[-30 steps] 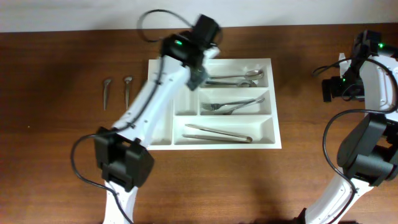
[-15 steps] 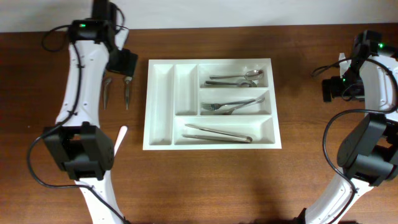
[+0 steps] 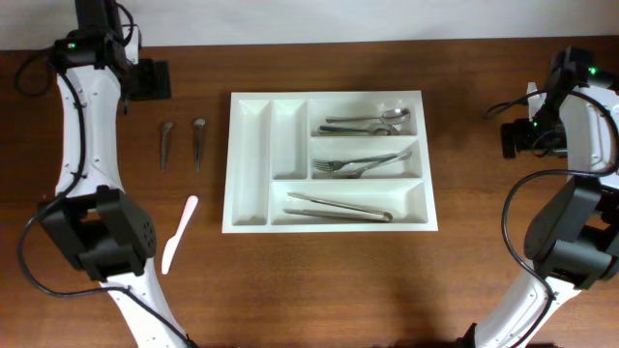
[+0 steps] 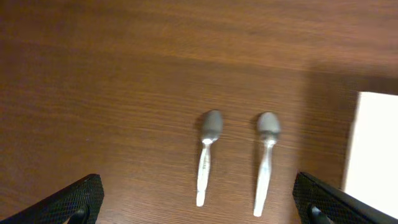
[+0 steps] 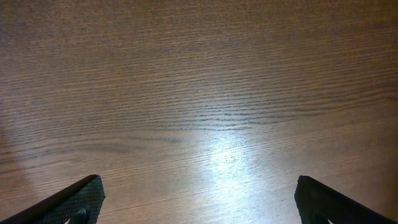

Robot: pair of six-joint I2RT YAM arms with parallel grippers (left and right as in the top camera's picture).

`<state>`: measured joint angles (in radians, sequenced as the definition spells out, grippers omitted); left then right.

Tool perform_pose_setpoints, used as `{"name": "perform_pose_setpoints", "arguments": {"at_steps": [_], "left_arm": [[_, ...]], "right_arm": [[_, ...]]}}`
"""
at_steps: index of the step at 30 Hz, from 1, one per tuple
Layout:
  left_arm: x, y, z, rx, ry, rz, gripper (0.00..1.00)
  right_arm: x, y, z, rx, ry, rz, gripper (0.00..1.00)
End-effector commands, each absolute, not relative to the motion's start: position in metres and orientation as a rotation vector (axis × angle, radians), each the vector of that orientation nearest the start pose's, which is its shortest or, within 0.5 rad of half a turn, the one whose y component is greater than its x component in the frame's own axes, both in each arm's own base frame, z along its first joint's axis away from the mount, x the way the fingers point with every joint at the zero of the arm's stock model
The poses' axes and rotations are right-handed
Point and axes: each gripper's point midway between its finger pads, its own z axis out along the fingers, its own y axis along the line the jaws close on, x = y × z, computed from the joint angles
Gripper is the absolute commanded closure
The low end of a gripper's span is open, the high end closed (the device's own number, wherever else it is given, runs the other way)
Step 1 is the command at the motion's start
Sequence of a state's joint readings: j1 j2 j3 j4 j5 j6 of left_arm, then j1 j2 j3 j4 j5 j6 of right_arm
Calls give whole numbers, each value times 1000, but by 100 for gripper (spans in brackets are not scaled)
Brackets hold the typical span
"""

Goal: Pack container
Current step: 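Move the left gripper back left over the left spoon, then lower the left gripper and close it on the spoon handle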

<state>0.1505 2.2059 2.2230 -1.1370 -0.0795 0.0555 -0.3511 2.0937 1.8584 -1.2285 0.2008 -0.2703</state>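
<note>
The white cutlery tray (image 3: 250,159) lies mid-table, with spoons (image 3: 372,120) in its back right compartment, forks (image 3: 358,163) in the middle one and metal tongs (image 3: 338,206) in the front one. Two small spoons (image 3: 166,143) (image 3: 198,142) lie side by side on the wood left of the tray. In the left wrist view the same spoons (image 4: 208,155) (image 4: 266,158) sit between and ahead of the fingers. My left gripper (image 3: 150,80) (image 4: 199,205) hangs open and empty behind them. My right gripper (image 3: 515,140) (image 5: 199,199) is open over bare wood at the far right.
A white plastic knife (image 3: 179,232) lies on the table at the front left, left of the tray. The tray's two left compartments hold nothing. The tray's corner (image 4: 376,155) shows at the right edge of the left wrist view.
My left gripper was over the tray's back left corner; now it is at the table's back left, looking down on the two small spoons. The right arm has not moved.
My left gripper was shut on the tongs low in the tray's front compartment. Then it was open, with the tongs lying in that compartment. Then it stood over the tray's back left corner, and now it is open near the two spoons.
</note>
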Motion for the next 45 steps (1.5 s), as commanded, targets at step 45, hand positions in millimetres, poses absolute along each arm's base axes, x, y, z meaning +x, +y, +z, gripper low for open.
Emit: {"name": "perform_pose_setpoints", "arguments": {"at_steps": [45], "left_arm": [[490,104,13,-131,3090,179,1]], "right_arm": [[389,-183,105,143,3078,-367,1]]}}
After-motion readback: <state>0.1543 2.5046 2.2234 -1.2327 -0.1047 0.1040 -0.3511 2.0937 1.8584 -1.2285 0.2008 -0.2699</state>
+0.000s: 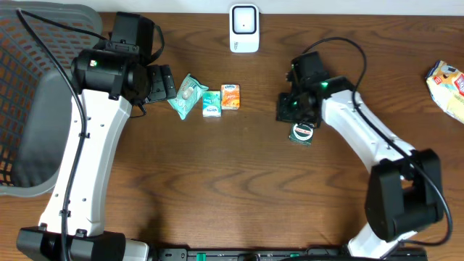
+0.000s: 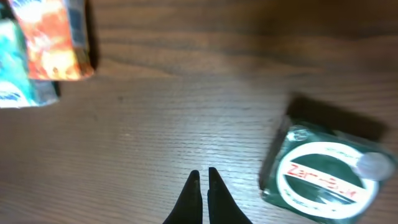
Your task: Scan the item barcode
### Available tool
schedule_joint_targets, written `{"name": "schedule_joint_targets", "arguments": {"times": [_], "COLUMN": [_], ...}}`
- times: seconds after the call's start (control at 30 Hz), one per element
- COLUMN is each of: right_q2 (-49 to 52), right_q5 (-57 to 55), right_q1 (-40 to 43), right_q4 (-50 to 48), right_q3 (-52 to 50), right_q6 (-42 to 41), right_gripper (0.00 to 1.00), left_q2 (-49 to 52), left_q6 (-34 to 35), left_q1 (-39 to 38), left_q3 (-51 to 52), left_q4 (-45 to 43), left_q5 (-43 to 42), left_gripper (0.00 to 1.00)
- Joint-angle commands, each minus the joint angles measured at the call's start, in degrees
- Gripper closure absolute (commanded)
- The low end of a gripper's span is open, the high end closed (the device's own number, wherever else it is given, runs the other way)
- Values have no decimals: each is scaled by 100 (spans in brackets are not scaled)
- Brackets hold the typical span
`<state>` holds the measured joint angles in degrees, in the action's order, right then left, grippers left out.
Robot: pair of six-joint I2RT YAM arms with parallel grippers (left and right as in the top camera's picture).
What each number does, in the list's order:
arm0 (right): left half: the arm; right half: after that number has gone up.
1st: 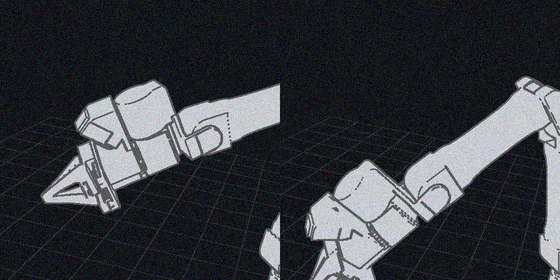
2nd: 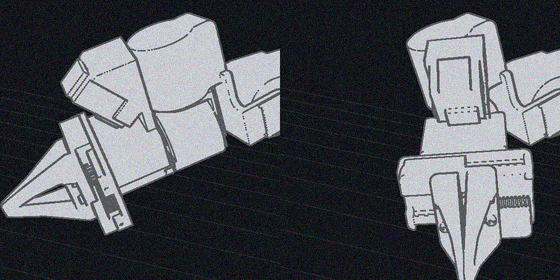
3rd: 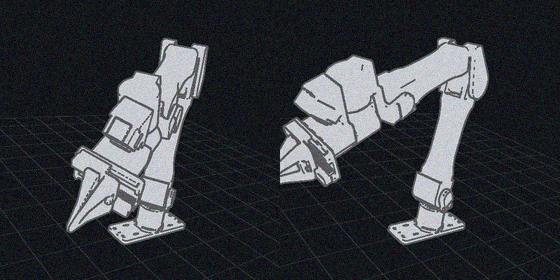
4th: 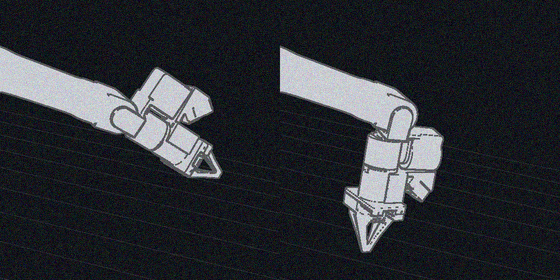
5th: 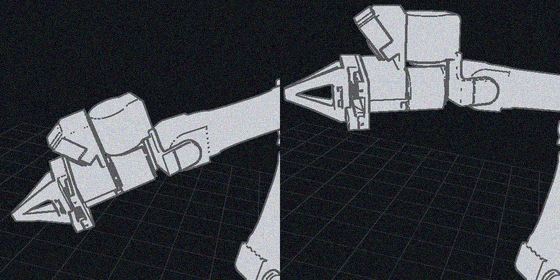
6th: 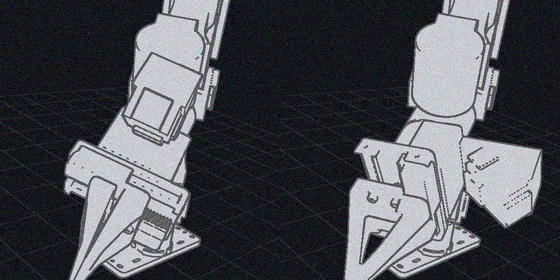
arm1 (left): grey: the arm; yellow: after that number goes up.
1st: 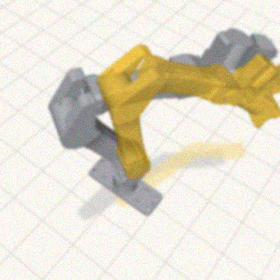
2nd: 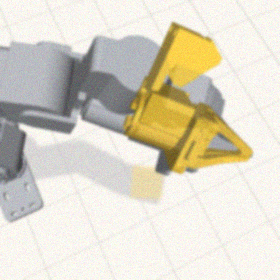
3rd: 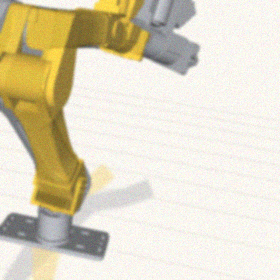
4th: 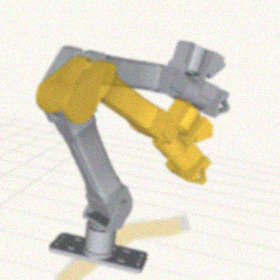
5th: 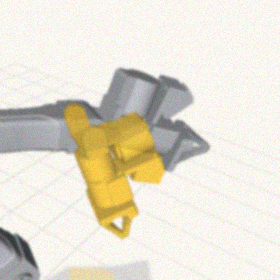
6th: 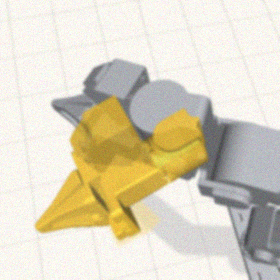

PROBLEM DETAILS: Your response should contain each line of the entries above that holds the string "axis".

EXERCISE ANSWER:
End-effector commands, each absolute, not relative to the motion's start: position in metres and orientation as a rotation vector (axis × angle, radians), each the vector of that orientation nearest the start pose's, which is its shortest or, within 0.5 rad of half a turn, the one whose y component is greater than its x component in the frame's own axes, both in each arm's own base frame, z along its first joint's axis away from the mount, x the way the fingers point with every joint at the zero of the arm's stock model
Point and axes: each gripper's point midway between its finger pads, its own z axis out along the fingers, its own y axis along the line the jaws close on, x = y × z, computed from the joint angles

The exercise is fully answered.